## Work required
Pictures must be left out. Retype exactly the lines from the one containing "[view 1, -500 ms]" through the last line of the records below.

-=-=-

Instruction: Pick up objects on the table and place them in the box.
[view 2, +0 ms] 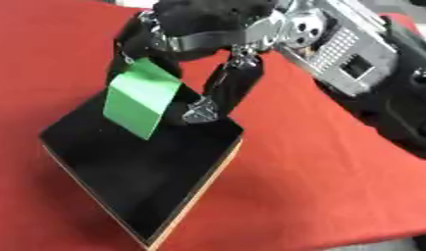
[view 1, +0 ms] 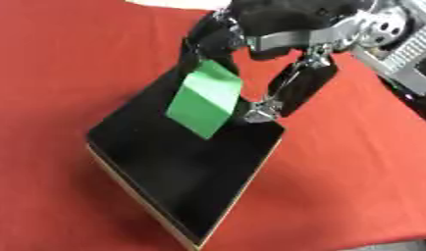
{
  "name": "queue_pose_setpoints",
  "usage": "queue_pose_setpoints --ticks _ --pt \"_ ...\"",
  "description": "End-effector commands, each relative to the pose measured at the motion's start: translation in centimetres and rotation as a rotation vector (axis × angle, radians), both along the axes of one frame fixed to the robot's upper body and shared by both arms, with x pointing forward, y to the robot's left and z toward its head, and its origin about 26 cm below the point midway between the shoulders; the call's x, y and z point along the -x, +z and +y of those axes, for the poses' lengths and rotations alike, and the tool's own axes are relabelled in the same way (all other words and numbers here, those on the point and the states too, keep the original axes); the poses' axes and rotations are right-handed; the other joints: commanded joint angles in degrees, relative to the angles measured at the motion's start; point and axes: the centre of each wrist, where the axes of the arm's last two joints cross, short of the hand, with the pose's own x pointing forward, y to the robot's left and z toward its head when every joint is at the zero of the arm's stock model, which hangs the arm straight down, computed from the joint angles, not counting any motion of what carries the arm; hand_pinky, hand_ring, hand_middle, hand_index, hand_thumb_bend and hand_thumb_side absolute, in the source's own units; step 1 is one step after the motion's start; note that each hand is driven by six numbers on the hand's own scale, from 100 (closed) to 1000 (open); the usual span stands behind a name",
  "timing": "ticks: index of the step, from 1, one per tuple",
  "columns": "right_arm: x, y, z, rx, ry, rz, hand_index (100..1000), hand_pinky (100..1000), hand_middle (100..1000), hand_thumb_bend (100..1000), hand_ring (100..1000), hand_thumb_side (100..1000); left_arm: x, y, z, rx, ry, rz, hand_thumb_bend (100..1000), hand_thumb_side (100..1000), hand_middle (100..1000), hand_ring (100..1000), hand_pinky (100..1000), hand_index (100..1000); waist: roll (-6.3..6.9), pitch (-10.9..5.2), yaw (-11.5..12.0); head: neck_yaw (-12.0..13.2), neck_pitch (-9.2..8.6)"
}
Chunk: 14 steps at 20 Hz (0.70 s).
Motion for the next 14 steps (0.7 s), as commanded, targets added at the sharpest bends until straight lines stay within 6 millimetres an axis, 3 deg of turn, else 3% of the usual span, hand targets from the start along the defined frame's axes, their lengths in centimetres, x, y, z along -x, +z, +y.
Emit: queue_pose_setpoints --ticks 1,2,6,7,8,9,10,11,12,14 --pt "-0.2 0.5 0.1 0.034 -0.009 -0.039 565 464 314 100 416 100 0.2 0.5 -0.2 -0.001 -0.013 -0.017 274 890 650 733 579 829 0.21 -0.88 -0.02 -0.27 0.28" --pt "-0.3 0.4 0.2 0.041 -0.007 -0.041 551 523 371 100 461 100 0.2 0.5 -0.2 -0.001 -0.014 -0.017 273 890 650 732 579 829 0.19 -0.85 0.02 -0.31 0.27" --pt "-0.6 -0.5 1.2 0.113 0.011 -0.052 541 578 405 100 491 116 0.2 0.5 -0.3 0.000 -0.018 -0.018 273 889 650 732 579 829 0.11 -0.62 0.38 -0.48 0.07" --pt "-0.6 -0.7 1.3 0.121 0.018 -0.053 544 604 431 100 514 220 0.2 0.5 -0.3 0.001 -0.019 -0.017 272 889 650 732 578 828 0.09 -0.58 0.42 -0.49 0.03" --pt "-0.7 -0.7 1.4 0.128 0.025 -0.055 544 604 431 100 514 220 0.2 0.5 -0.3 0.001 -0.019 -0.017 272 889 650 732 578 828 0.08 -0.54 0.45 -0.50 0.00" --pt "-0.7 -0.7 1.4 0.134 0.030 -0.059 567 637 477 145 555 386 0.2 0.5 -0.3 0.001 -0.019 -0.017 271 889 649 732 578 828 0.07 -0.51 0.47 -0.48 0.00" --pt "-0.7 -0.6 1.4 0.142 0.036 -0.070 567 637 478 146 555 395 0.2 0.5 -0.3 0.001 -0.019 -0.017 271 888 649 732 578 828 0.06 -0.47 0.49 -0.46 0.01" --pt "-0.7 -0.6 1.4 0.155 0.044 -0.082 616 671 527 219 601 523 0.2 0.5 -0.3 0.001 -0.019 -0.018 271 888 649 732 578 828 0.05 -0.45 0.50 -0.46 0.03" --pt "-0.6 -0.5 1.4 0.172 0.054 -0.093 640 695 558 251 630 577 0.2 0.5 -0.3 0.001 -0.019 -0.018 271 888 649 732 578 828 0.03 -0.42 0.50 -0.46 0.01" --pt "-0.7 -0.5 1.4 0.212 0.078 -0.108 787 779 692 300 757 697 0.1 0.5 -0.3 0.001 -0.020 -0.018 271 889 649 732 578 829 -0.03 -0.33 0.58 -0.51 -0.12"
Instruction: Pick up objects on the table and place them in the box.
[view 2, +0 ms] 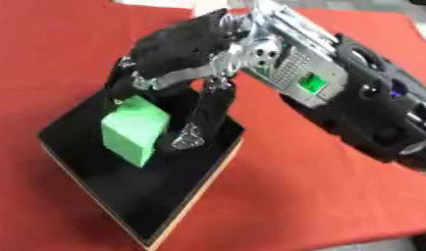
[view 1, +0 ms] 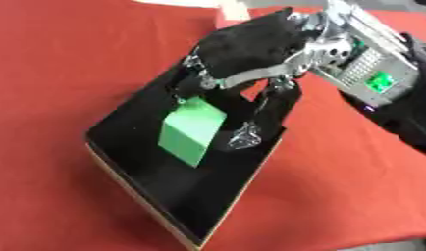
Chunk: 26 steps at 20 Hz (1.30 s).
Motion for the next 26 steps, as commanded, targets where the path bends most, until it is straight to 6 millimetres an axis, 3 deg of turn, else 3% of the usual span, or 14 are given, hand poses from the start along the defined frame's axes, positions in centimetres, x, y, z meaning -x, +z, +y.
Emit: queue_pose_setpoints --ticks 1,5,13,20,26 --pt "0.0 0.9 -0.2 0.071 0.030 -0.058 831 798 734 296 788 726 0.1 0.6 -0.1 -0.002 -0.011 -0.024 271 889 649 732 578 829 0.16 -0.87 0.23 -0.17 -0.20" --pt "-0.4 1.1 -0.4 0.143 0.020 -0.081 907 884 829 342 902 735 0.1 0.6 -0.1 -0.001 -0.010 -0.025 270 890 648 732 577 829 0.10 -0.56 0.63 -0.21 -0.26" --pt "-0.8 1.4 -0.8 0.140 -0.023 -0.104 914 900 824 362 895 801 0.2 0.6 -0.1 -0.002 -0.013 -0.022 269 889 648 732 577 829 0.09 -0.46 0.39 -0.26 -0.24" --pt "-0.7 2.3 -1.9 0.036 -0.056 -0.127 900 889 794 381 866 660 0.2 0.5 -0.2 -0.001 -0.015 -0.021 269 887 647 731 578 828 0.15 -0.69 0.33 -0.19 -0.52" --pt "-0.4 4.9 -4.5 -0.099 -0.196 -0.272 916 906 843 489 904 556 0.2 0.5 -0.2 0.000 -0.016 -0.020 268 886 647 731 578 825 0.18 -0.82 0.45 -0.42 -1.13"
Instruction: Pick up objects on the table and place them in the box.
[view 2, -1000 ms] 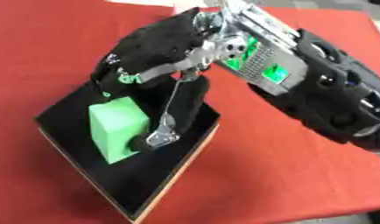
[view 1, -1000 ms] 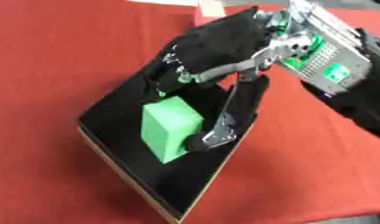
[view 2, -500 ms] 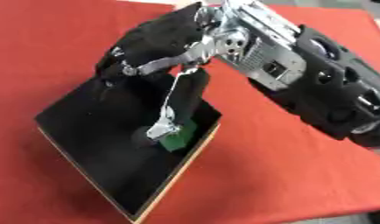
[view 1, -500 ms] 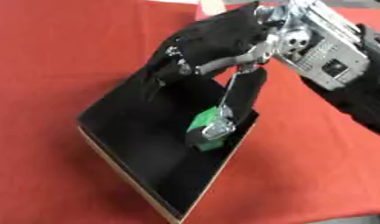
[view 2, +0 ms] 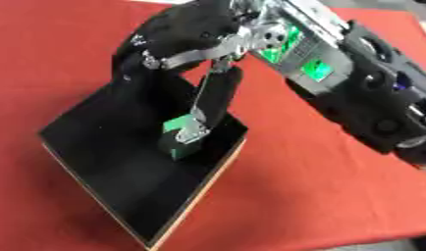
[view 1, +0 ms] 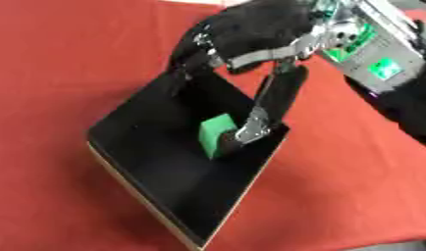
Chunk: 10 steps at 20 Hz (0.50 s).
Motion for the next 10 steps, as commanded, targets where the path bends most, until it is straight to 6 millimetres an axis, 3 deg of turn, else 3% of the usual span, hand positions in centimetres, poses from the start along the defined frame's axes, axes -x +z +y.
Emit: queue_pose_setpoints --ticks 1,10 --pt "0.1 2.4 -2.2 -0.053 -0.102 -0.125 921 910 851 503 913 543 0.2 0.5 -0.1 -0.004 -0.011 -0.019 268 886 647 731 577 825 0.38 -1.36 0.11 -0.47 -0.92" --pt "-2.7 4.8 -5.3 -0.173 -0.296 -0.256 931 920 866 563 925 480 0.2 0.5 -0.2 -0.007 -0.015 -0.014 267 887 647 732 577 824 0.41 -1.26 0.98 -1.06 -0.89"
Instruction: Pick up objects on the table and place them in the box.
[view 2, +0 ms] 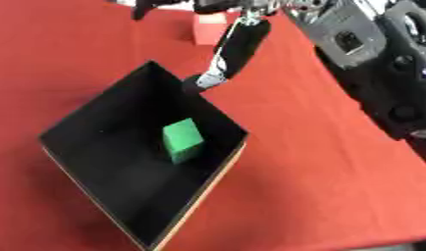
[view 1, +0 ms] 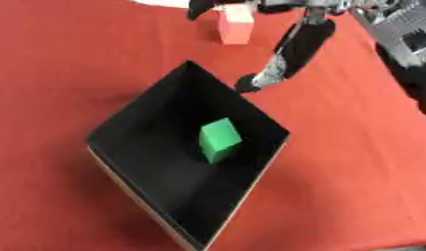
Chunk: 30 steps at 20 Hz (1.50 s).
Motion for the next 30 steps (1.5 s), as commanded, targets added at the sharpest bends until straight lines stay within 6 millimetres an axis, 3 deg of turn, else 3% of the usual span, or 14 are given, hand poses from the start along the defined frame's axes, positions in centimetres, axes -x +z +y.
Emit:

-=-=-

## Result of this task
[view 1, -500 ms] 
[view 2, +0 ms] 
[view 1, +0 ms] 
Chunk: 10 steps at 20 Hz (0.50 s).
Motion for the next 10 steps, as commanded, targets where the path bends most, until it is straight to 6 millimetres an axis, 3 deg of turn, else 3% of the usual span, hand positions in centimetres, poses from the start along the defined frame's axes, axes -x +z +y.
Emit: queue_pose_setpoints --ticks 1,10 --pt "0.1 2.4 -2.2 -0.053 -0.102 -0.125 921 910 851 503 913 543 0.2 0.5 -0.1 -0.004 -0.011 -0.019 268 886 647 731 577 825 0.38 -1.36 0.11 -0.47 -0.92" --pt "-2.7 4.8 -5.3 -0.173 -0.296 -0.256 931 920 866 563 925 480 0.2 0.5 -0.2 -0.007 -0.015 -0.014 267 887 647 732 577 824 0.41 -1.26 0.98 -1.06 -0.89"
Instruction: Pick up objects on the table and place them in the box.
[view 2, +0 ms] 
[view 1, +0 ms] 
Chunk: 30 steps at 20 Hz (1.50 s).
Motion for the next 30 steps (1.5 s), as commanded, targets added at the sharpest bends until straight lines stay within 6 millimetres an axis, 3 deg of turn, else 3% of the usual span, or 14 are given, hand poses from the start along the defined frame's axes, positions in centimetres, axes -x +z +y.
Emit:

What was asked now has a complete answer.